Exercise data

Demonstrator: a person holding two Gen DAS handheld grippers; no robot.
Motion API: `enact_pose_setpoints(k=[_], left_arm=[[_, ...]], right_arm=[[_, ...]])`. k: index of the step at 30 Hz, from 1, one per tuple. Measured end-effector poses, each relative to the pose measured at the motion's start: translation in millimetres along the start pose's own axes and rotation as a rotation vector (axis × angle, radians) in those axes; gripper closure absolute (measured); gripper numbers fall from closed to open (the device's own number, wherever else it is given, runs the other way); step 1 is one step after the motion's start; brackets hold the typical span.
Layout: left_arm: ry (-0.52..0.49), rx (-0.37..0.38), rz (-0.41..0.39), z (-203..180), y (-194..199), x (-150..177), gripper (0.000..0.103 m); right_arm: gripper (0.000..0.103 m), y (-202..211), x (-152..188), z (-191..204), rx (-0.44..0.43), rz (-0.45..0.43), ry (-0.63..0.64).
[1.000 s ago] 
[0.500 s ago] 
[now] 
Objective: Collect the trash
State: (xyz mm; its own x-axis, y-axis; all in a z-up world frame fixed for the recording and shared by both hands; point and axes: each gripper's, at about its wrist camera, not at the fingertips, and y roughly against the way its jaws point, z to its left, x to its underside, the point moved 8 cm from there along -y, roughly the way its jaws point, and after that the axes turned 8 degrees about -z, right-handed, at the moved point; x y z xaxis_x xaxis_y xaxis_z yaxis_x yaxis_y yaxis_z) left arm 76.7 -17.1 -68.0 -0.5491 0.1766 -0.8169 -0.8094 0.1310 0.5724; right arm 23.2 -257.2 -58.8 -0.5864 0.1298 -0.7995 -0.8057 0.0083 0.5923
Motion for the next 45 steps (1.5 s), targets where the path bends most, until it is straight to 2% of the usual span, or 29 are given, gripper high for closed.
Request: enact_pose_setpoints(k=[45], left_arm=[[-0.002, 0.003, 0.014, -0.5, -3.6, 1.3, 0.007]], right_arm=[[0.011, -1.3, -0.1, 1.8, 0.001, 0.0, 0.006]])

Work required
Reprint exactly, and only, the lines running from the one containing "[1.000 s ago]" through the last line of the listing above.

Exercise result
[1.000 s ago] 
[0.500 s ago] 
[now] 
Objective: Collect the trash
State: (xyz mm; its own x-axis, y-axis; all in a z-up world frame fixed for the recording and shared by both hands; point and axes: each gripper's, at about its wrist camera, not at the fingertips, and y roughly against the way its jaws point, z to its left, x to its underside, the point moved 8 cm from there along -y, roughly the way its jaws point, and after that the axes turned 8 degrees about -z, right-handed, at the moved point; x y z xaxis_x xaxis_y xaxis_z yaxis_x yaxis_y yaxis_z) left arm 76.7 -17.1 -68.0 -0.5491 0.1766 -0.8169 -0.8094 0.1310 0.5724; right arm 23.2 -257.2 -58.8 -0.5864 0.1298 -0.7995 -0.8057 0.0083 0.5923
Motion for the next 45 steps (1.5 s), targets where the path bends most, until it is straight to 2% of the usual span, or 29 are given, gripper high for closed.
Request: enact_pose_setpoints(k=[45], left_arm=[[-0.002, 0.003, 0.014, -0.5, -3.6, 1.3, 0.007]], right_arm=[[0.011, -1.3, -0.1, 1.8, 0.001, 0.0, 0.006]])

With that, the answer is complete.